The Grateful Dead come up in profiles of Disco Lines' formative listening (alongside Sublime, Pretty Lights, and GRiZ) and he's named them specifically as a go-to for long drives, but this reads as personal-taste background rather than a claim he's made about shaping his production directly — worth flagging as the softest link in this trio.
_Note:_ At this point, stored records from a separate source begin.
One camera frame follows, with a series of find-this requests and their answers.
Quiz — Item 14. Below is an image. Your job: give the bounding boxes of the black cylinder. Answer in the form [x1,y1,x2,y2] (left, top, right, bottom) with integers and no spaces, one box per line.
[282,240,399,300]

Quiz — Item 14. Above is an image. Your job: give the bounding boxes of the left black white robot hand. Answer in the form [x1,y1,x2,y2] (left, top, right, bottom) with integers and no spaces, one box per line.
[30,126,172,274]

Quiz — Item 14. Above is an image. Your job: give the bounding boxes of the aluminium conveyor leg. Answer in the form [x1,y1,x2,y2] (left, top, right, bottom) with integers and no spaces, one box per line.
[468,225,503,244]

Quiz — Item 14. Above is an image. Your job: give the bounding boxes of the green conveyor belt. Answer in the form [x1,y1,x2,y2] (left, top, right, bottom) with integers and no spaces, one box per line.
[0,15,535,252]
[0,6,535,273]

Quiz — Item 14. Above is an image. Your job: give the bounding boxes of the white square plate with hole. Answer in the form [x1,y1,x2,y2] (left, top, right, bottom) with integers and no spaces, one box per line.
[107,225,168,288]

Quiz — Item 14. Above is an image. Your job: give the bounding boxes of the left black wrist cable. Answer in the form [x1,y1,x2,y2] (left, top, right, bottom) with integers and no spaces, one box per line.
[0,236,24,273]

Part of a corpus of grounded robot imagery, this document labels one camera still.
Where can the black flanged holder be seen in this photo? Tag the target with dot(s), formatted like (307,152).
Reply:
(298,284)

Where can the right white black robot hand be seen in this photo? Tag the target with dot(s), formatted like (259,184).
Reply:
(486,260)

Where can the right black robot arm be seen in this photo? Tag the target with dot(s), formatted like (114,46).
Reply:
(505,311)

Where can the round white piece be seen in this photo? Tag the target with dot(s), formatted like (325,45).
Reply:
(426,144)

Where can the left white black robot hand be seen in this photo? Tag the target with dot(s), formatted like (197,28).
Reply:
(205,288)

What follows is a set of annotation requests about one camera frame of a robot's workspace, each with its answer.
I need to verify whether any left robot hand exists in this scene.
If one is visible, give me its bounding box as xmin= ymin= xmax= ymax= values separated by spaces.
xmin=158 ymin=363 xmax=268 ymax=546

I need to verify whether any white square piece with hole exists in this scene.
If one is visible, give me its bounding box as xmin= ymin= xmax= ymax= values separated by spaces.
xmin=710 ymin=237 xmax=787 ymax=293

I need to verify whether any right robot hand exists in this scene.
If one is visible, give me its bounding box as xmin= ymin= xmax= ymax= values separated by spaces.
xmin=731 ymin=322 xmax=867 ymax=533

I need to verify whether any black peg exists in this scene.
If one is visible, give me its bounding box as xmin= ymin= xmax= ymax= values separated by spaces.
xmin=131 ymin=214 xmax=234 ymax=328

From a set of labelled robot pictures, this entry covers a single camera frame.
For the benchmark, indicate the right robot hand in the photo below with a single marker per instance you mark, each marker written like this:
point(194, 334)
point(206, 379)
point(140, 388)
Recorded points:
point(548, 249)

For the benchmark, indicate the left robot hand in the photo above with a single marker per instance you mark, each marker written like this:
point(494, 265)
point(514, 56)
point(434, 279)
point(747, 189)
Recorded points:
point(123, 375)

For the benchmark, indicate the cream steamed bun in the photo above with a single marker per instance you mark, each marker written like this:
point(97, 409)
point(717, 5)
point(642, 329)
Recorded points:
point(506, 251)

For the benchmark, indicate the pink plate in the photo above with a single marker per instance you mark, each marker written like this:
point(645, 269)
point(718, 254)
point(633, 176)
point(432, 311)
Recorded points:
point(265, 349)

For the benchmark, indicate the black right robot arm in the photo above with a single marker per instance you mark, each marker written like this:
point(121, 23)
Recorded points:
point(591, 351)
Where it plausibly surfaces is in his stated love of live-feeling guitar textures and a looser, jam-adjacent sense of songcraft inside otherwise tightly-sequenced house records.
listen for"Truckin'" ambles rather than drops — its groove is carried by an unhurried, guitar-led pocket that breathes and wanders — and that same looser, exploratory feel (versus a rigid club arrangement) turns up in the extended, guitar-tinged breakdown midsection of "Restless Bones."